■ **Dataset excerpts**

********************

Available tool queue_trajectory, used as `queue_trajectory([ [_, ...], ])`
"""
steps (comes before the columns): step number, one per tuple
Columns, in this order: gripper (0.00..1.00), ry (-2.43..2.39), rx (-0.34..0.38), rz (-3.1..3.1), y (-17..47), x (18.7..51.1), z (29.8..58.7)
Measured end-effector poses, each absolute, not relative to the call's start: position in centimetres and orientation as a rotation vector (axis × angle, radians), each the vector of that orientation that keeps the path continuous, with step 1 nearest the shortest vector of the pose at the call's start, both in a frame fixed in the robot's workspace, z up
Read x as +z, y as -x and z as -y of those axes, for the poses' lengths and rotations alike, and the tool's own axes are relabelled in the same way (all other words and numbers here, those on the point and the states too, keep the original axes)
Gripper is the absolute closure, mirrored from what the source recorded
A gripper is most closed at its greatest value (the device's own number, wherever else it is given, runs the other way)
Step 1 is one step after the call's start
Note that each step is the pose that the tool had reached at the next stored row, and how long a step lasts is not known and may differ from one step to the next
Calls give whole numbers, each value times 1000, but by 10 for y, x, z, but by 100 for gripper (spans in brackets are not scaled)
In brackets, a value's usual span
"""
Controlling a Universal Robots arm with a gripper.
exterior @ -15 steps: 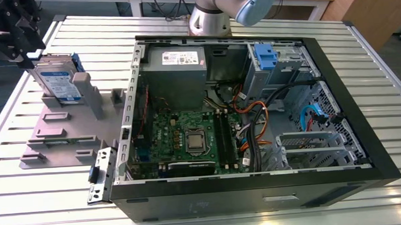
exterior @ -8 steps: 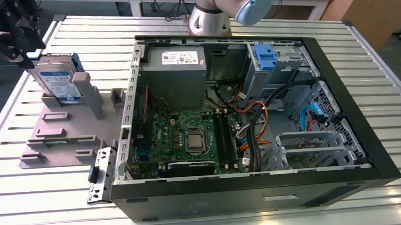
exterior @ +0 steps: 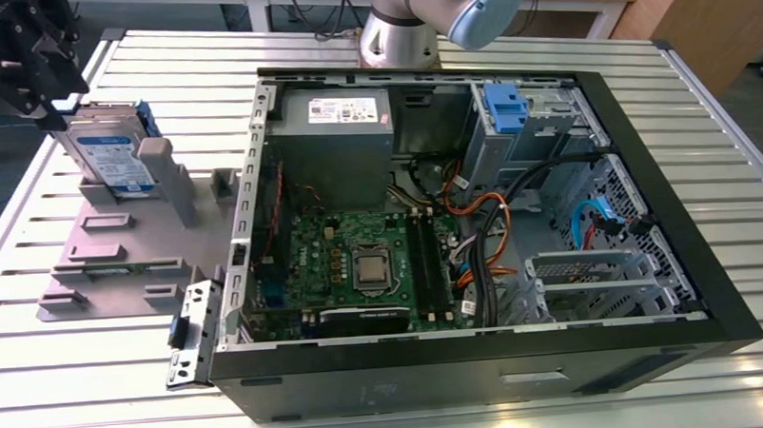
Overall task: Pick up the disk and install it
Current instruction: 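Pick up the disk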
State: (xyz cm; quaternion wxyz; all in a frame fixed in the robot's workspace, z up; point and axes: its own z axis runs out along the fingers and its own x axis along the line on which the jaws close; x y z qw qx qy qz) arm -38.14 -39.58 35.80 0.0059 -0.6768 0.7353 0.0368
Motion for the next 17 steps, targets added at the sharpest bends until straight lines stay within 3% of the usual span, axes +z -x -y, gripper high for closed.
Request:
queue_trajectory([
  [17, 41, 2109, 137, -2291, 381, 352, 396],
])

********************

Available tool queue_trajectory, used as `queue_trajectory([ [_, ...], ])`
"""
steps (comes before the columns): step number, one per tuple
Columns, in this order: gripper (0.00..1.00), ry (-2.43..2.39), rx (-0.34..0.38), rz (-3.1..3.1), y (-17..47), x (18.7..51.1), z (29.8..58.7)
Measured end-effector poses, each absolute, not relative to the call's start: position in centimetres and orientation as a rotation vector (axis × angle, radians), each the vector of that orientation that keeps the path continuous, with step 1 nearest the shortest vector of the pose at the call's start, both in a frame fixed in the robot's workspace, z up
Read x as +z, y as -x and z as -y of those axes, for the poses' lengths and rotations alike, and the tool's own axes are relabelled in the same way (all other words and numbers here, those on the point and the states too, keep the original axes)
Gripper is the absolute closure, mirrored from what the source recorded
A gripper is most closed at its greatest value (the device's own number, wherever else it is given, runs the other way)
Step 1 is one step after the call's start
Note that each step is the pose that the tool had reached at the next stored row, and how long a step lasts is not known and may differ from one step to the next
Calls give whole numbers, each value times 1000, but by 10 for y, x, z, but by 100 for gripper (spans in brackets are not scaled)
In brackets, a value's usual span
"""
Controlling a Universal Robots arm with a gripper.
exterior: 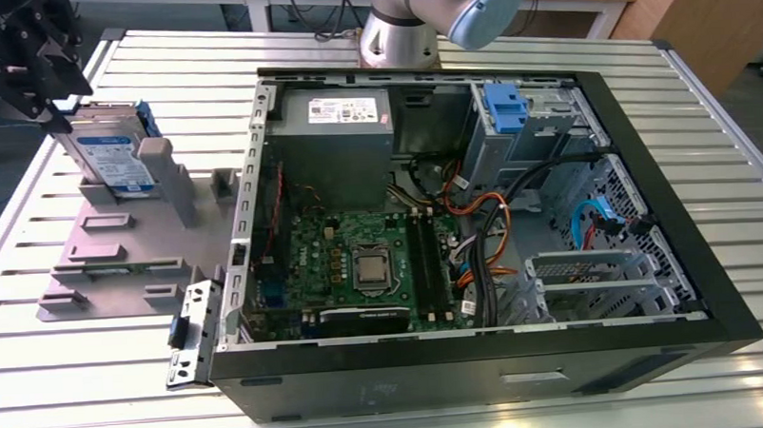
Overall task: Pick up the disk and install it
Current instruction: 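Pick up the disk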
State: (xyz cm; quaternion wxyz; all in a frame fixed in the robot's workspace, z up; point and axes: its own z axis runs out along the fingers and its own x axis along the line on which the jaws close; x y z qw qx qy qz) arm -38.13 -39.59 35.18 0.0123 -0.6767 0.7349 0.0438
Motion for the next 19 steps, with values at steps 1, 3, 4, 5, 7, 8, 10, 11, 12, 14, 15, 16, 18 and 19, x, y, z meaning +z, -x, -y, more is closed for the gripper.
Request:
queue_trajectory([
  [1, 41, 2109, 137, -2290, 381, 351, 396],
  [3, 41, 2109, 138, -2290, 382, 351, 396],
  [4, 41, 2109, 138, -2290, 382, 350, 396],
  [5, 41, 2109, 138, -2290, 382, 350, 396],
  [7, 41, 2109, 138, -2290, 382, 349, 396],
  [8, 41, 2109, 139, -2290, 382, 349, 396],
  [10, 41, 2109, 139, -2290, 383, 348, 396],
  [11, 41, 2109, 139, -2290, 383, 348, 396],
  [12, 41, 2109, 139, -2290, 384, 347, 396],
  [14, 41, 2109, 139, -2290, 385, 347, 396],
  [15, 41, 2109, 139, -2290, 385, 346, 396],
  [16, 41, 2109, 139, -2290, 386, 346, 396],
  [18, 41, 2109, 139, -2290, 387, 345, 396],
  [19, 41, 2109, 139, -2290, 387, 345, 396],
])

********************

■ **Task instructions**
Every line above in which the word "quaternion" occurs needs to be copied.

■ **Response for this exercise**
State: (xyz cm; quaternion wxyz; all in a frame fixed in the robot's workspace, z up; point and axes: its own z axis runs out along the fingers and its own x axis along the line on which the jaws close; x y z qw qx qy qz) arm -38.14 -39.58 35.80 0.0059 -0.6768 0.7353 0.0368
State: (xyz cm; quaternion wxyz; all in a frame fixed in the robot's workspace, z up; point and axes: its own z axis runs out along the fingers and its own x axis along the line on which the jaws close; x y z qw qx qy qz) arm -38.13 -39.59 35.18 0.0123 -0.6767 0.7349 0.0438

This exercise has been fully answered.